Yoon described her achievement as feeling “natural, like it was finally time.”

“It’s amazing that it took 122 years for a woman to be named to this position, so it’s really an honor and awesome to be the first woman named in this deanship,” she said in an interview with The Sun.

“It’s not because I’m a woman that I’m taking on the deanship and I’m going to do things a different way,” Yoon said. “I think it’s just finally time that women in leadership positions are rising to those positions and being sought after for what they bring to the table.”

After graduating from Cornell with the AIA Henry Adams Medal, which honors one student from each graduating class for “excellence throughout their academic career,” Yoon earned her master of architecture in urban design with distinction from Harvard University in 1997.

According to Yoon, the transition from leading only an architecture department at MIT to having to oversee three departments at Cornell will be a “big change” that she finds “exciting.”

She told The Sun that she hopes to “amplify” the positive traits of each aspect of architecture, art and planning, while “fostering intersection” and allowing for cross-departmental collaboration to achieve more than what any single department can do individually.

Yoon attributes this interdisciplinary approach to her practical experience in architecture, which required her to coordinate many disciplines and “synthesize between engineering and the kind of ‘creative design’ aspects, to policy and urban planning and urban design issues.”

Yoon is the co-founder of Höweler + Yoon Architecture LLP and MY Studio, and has garnered honors across the globe for her design work, including the Progressive Architecture Award, the Architecture Record’s Design Vanguard Award and the Architecture League’s Emerging Voices Award.

As an alumna, Yoon will return to lead the department in which she studied over 20 years ago, which she called “transformative” for her growth.

“It’s very sweet,” Yoon said of the feeling. “I’m nostalgic for the Cornell of the 1990s. I always think fondly about Cornell.”

Yoon acknowledged the developments that have taken place in her department since she attended Cornell, namely a tendency towards “reaching out” into the world with a variety of programs.

Cornell AAP maintains a campus in Rome, Italy as well as a presence in New York City’s financial district.

“I’m sure it’s changed a lot,” Yoon said. “When I was there the [Cornell in Rome] program existed, but there was no New York City program, there was no Cornell Tech.”

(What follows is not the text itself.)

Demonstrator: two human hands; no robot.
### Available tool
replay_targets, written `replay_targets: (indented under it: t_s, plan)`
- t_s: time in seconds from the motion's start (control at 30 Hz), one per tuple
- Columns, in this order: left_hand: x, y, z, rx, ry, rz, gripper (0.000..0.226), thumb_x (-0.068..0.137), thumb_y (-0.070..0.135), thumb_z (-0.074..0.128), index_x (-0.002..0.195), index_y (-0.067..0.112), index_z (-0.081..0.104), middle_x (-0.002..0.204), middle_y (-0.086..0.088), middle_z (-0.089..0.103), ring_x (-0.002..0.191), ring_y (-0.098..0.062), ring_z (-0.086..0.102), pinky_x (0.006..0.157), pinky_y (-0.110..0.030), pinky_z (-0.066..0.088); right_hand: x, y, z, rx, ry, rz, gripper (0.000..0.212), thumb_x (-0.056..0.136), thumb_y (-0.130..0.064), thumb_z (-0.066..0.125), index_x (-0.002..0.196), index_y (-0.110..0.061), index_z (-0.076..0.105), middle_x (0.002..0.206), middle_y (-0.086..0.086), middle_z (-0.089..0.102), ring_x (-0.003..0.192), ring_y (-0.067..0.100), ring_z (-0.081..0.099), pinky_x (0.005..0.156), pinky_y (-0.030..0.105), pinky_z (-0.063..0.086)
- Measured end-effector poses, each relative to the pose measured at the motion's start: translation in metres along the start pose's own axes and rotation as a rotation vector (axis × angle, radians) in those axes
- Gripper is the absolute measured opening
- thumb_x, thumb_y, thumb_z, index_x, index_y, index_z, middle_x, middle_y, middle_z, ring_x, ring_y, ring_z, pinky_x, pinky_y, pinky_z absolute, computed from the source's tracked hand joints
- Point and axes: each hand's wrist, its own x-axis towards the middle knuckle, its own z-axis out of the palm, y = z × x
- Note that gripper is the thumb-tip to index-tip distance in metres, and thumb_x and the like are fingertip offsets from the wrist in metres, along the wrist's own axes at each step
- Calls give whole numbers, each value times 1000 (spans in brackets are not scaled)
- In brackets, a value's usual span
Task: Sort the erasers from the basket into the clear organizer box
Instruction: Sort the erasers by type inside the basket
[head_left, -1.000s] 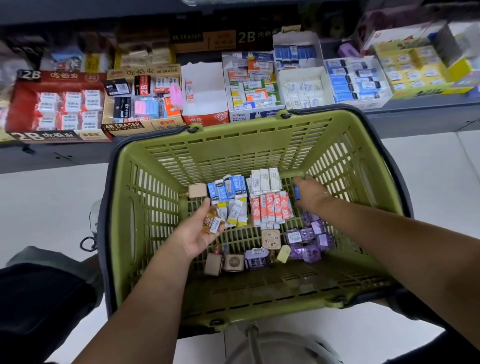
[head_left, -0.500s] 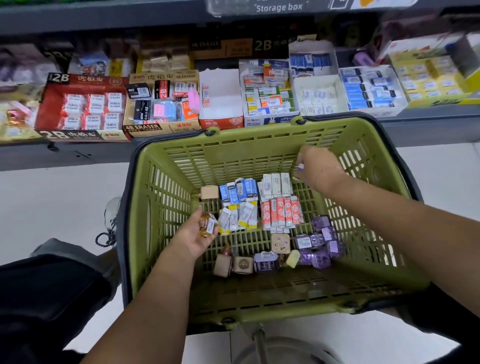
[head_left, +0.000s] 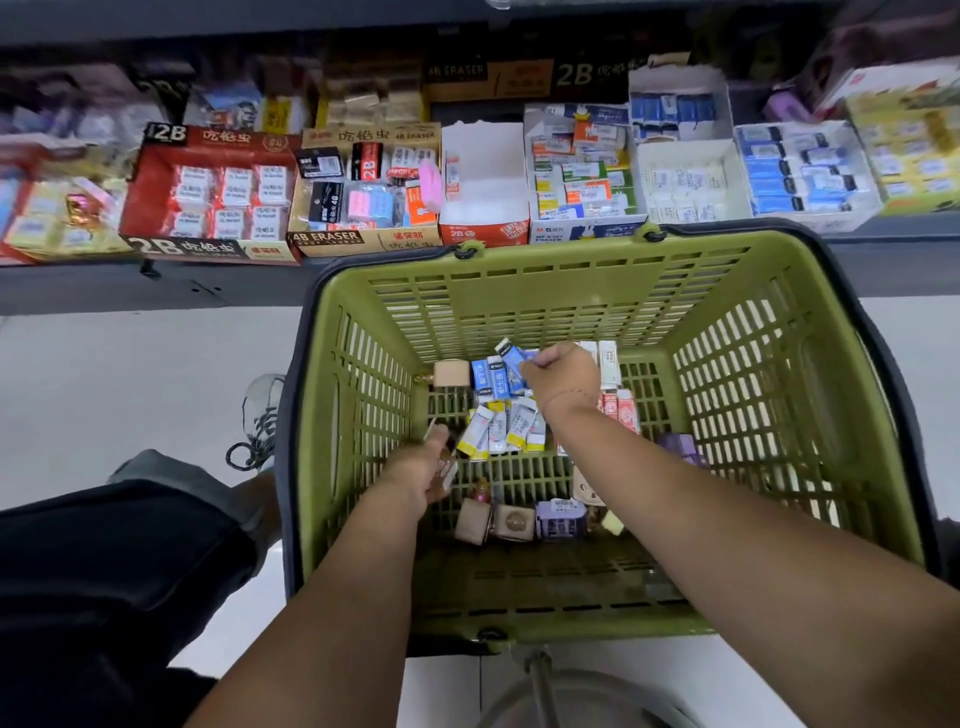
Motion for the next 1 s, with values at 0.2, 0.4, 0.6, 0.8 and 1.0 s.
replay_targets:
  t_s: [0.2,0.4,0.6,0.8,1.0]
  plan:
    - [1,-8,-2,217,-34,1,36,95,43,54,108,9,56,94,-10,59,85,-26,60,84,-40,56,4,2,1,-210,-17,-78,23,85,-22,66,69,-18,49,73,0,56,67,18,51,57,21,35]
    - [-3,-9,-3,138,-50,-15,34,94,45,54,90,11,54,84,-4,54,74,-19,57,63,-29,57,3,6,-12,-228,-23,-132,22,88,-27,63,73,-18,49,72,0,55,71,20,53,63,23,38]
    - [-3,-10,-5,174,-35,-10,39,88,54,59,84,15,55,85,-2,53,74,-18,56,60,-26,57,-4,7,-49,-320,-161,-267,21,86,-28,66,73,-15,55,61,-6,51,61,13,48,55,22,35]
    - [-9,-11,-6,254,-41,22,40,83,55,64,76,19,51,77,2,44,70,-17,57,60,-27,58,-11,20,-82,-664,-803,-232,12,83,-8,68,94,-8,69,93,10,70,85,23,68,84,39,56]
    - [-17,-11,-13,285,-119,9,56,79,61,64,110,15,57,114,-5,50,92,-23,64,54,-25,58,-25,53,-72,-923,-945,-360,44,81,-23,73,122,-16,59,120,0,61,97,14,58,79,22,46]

She also views the current age as a critical time for design and its influence on social, cultural, environmental and technological spheres.

“Design has the capacity to actually make change,” Yoon said. “Because Cornell AAP has a strong legacy of both the creative fine arts and design [as well as] planning and the built environment, I think that it can do things that really change the world for the better.”

Yoon had been interviewing for the position since “early spring” and stated that she was informed of the naming decision only recently. She will take over the position from interim dean Prof. Kieran Donaghy, city and regional planning.